**Problem requirements**
Look below for the line containing "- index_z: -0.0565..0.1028" and the line containing "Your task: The"; repeat exactly those two lines and all lines between them, and nothing else.

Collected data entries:
--*--

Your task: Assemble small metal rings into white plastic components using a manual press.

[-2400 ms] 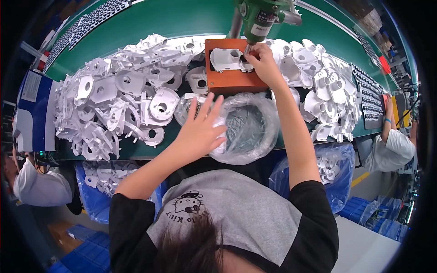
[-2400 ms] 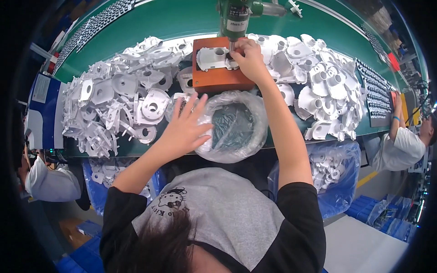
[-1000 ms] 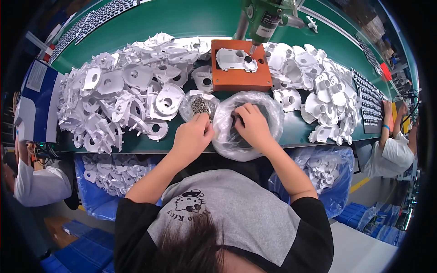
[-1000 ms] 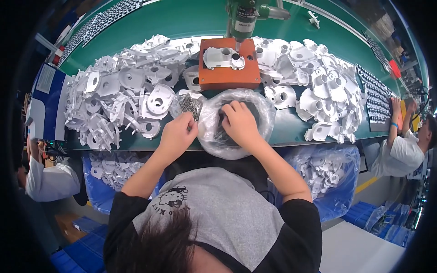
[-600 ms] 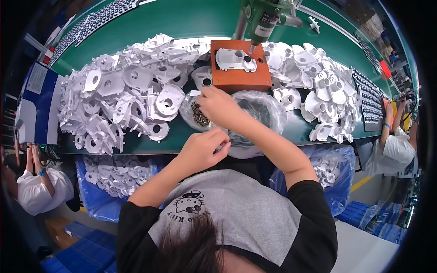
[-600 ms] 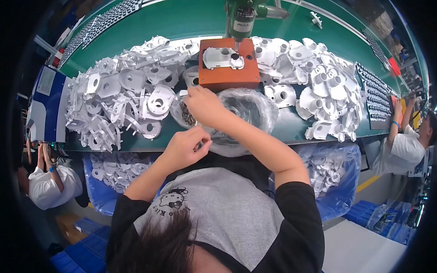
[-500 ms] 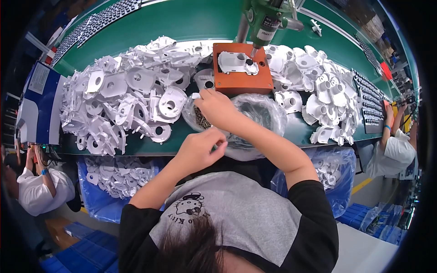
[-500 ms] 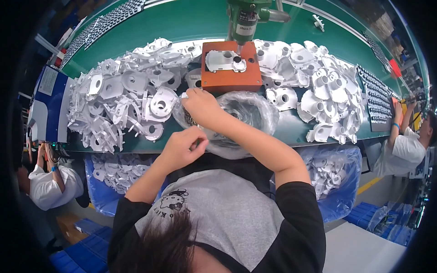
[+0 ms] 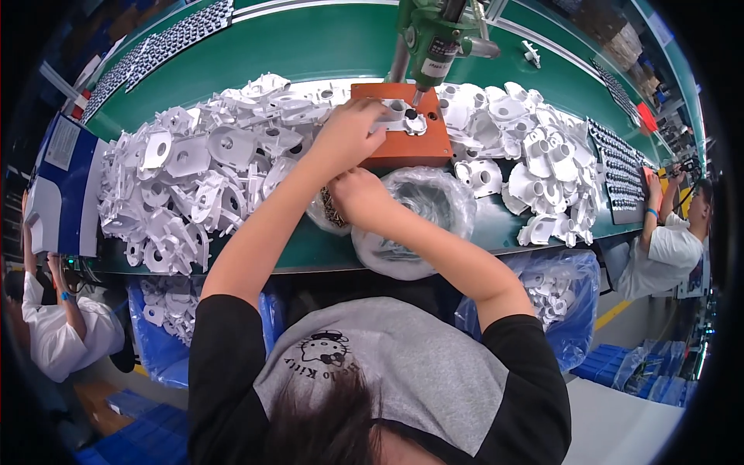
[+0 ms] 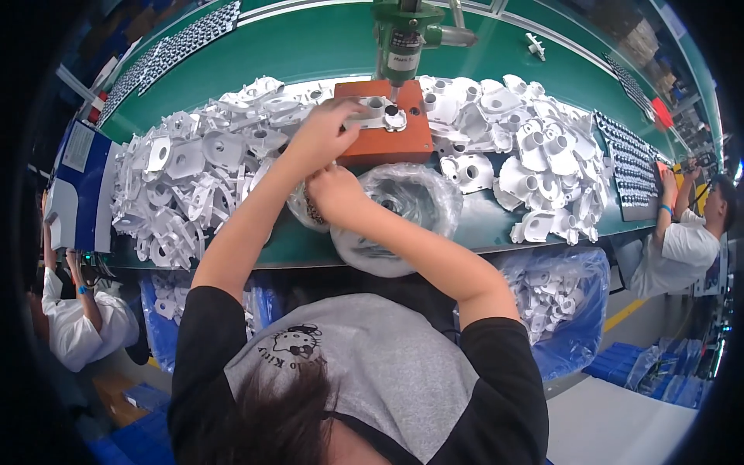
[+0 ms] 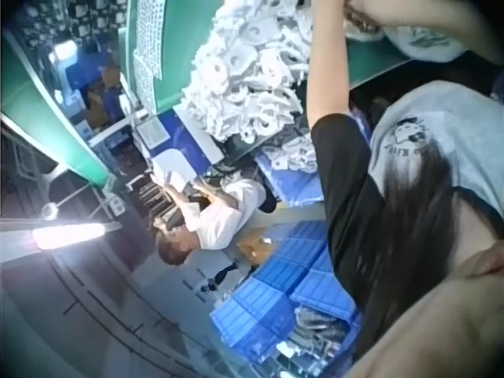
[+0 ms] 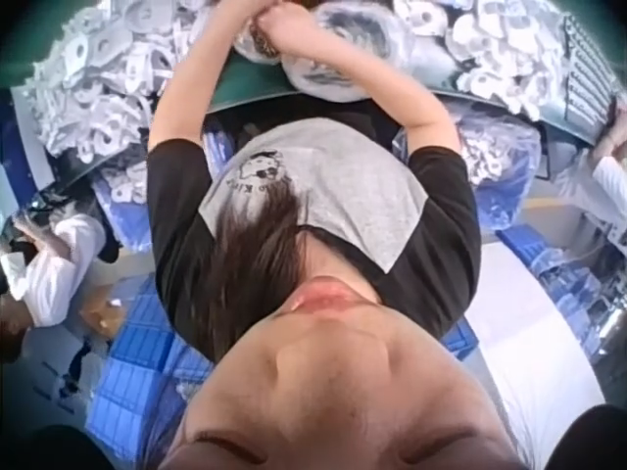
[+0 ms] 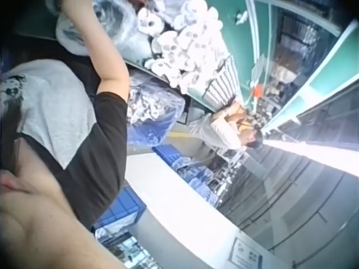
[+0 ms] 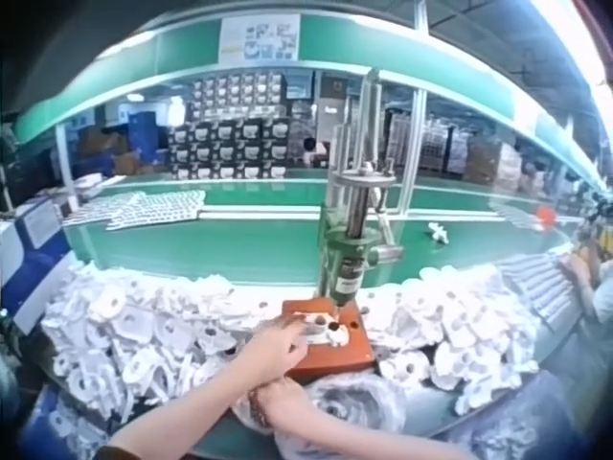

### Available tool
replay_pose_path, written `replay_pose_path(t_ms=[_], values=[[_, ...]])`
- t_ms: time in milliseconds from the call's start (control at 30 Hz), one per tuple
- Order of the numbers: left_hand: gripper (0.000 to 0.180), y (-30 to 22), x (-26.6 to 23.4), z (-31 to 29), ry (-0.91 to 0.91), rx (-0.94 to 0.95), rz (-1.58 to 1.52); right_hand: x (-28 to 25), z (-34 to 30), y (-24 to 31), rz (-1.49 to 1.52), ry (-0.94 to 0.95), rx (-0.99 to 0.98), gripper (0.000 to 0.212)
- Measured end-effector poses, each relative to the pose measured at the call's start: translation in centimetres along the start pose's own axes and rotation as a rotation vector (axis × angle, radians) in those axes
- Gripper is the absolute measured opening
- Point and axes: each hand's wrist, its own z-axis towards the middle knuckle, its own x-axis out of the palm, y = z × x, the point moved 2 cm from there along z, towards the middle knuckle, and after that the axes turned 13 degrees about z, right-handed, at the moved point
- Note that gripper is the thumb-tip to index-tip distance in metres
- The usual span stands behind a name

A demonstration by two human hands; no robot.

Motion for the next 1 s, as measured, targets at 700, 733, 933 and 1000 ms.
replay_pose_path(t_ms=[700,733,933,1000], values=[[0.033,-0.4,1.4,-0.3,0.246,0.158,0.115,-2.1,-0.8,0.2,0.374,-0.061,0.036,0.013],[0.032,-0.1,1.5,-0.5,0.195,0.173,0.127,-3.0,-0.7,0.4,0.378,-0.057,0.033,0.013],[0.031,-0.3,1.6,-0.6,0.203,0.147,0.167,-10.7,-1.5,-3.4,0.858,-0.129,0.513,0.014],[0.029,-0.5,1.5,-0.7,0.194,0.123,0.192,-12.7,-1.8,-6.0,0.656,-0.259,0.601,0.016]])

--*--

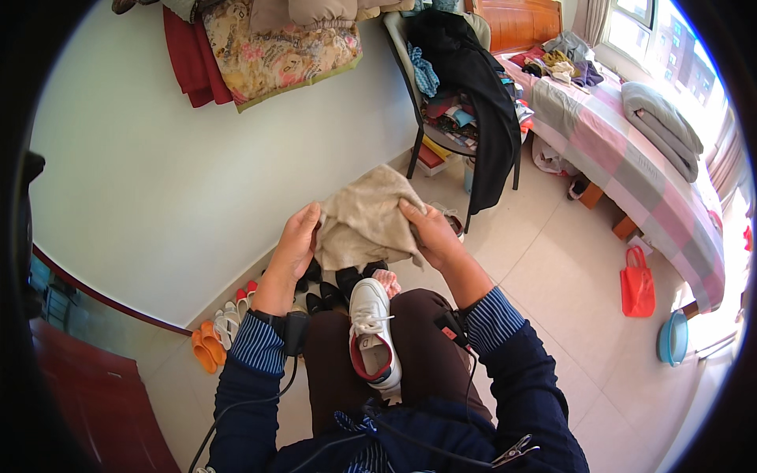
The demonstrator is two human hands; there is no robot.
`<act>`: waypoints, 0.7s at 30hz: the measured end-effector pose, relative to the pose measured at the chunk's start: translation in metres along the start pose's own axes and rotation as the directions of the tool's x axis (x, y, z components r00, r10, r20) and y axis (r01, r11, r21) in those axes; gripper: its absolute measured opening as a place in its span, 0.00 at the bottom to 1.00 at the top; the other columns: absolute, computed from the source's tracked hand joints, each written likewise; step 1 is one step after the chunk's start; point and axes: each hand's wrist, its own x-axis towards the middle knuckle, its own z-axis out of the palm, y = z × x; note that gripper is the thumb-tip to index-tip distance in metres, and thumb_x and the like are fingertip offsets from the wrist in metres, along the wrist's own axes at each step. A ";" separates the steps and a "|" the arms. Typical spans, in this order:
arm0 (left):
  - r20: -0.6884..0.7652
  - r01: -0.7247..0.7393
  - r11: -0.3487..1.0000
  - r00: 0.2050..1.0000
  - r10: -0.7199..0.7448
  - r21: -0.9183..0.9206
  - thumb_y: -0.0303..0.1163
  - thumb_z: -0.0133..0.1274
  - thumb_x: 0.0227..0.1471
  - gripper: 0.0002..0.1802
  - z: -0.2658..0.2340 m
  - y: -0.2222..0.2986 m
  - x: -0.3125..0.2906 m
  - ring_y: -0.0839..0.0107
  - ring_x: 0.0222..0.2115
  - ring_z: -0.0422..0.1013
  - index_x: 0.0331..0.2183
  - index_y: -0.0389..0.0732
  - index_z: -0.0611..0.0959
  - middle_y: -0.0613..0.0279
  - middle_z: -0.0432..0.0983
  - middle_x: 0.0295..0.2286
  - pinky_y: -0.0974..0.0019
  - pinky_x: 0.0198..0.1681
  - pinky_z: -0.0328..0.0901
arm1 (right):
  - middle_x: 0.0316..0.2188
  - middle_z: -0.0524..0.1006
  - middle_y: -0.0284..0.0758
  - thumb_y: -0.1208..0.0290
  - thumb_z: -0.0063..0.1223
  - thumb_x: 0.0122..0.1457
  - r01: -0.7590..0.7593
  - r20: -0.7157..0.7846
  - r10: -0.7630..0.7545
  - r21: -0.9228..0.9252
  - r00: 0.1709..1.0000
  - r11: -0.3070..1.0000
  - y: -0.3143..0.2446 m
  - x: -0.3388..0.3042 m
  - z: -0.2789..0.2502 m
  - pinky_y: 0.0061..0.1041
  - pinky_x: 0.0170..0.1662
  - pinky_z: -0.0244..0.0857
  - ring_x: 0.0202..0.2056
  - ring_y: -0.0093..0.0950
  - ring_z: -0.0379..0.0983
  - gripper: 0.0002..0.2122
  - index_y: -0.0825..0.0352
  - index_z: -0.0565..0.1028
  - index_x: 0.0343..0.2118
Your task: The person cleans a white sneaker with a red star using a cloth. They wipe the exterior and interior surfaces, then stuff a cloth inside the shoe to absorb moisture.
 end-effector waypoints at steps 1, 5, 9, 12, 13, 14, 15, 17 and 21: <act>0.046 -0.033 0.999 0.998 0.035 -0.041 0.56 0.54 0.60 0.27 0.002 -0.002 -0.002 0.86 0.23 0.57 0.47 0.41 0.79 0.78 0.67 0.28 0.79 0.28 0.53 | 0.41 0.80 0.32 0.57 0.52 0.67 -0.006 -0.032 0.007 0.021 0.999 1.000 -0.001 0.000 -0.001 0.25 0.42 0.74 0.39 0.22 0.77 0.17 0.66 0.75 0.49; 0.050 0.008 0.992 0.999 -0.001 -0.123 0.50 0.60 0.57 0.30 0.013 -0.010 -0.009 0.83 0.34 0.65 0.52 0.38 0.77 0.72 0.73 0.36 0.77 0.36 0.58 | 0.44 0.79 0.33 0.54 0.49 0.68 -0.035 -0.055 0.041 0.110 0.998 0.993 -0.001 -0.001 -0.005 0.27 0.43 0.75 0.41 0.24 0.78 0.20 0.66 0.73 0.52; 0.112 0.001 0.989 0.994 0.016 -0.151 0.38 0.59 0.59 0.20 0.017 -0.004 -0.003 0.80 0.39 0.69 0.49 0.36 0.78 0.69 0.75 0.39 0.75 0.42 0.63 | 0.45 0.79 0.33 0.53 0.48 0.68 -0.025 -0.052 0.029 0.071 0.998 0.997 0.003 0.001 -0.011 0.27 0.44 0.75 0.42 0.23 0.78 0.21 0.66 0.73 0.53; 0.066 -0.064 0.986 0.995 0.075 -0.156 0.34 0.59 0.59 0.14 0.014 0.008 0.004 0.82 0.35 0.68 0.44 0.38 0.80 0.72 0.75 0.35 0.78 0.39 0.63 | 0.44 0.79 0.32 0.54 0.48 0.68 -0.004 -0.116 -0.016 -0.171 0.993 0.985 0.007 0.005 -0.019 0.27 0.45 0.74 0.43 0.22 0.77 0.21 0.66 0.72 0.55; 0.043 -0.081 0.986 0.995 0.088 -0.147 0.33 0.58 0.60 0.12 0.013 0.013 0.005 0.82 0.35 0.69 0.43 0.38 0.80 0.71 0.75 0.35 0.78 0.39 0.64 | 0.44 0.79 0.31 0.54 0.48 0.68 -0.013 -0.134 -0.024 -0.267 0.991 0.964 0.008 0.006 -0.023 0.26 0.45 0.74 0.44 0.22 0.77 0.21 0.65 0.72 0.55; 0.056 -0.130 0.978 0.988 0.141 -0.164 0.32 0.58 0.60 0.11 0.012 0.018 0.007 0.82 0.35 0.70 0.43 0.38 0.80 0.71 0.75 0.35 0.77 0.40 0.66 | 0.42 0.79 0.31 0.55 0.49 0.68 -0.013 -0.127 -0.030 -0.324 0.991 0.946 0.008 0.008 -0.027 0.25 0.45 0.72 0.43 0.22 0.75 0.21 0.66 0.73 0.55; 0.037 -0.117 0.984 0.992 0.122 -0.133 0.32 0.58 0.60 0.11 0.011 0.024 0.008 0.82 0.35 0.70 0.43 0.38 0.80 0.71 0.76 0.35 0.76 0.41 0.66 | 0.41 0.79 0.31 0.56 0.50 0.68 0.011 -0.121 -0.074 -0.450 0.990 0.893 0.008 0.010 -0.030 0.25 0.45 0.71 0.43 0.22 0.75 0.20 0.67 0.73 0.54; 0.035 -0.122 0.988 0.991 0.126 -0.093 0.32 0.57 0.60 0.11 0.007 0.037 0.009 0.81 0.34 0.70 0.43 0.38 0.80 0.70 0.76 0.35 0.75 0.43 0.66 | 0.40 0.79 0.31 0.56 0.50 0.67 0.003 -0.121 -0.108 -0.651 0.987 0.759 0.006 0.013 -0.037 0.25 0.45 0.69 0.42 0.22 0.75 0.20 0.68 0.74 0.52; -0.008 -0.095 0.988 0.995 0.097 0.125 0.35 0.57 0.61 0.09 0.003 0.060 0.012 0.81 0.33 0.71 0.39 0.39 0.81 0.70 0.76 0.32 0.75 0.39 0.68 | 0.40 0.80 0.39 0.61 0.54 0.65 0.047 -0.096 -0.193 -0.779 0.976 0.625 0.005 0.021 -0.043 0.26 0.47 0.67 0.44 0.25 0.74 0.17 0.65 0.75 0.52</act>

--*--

**Exercise response**
  - index_z: -0.0565..0.1028
  - index_x: 0.0343..0.2118
Your task: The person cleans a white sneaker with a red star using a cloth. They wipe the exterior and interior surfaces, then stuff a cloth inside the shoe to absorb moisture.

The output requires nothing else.